_Your goal_: Please return the listing below from the line with "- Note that" through its last line, exactly, and include nothing else.

_Collected data_:
┌──

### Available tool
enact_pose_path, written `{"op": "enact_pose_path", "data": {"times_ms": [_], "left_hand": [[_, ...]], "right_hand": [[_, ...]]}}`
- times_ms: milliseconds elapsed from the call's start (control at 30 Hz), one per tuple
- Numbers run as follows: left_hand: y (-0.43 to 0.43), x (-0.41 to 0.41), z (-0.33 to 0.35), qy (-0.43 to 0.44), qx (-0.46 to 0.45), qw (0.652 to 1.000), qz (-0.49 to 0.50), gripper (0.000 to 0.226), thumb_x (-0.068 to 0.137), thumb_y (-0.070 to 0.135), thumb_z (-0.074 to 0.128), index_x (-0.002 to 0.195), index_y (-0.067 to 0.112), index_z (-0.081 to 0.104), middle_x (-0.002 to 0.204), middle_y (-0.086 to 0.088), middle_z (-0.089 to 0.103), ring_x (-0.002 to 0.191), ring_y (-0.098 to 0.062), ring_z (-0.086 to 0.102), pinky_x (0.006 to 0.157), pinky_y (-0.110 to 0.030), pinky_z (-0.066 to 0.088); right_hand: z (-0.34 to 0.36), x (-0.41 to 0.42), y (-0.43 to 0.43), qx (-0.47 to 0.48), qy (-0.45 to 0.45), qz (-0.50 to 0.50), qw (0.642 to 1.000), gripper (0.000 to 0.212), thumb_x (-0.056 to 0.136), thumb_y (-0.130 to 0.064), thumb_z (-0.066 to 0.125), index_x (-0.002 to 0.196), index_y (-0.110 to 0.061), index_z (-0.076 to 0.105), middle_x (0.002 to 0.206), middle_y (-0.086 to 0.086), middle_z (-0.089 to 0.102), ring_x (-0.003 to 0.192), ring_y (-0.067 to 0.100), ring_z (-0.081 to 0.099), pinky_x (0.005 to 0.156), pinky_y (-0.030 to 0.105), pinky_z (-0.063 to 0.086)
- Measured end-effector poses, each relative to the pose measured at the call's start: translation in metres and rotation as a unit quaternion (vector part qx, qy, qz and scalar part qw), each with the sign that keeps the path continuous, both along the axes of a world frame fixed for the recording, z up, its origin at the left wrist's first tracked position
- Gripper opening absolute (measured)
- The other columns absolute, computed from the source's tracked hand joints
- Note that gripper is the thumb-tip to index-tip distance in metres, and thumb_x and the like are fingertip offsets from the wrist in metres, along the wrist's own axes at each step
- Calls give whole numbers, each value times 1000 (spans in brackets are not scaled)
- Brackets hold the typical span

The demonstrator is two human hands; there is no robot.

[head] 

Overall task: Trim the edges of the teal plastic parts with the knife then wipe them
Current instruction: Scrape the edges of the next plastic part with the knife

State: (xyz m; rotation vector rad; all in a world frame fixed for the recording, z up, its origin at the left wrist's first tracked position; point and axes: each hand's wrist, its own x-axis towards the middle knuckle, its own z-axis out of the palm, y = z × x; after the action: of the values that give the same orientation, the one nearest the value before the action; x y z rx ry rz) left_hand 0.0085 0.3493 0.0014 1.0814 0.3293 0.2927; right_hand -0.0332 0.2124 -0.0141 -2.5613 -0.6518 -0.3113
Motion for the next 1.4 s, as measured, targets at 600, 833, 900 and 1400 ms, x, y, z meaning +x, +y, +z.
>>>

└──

_Result_:
- Note that gripper is the thumb-tip to index-tip distance in metres, and thumb_x and the like are fingertip offsets from the wrist in metres, along the wrist's own axes at each step
- Calls give whole numbers, each value times 1000 (spans in brackets are not scaled)
- Brackets hold the typical span

The demonstrator is two human hands; there is no robot.

[head] 

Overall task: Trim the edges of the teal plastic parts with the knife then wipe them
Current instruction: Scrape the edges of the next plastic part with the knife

State: (xyz m; rotation vector rad; all in a world frame fixed for the recording, z up, its origin at the left wrist's first tracked position; point and axes: each hand's wrist, its own x-axis towards the middle knuckle, its own z-axis out of the palm, y = z × x; after the action: of the values that give the same orientation, the one nearest the value before the action; x y z rx ry rz) left_hand 0.0085 0.3493 0.0014 1.0814 0.3293 0.2927; right_hand -0.0332 0.2124 -0.0141 -2.5613 -0.6518 -0.3113
Motion for the next 1.4 s, as measured, targets at 600, 833, 900 and 1400 ms, x, y, z meaning +x, +y, +z.
>>>

This exercise requires no additional answer.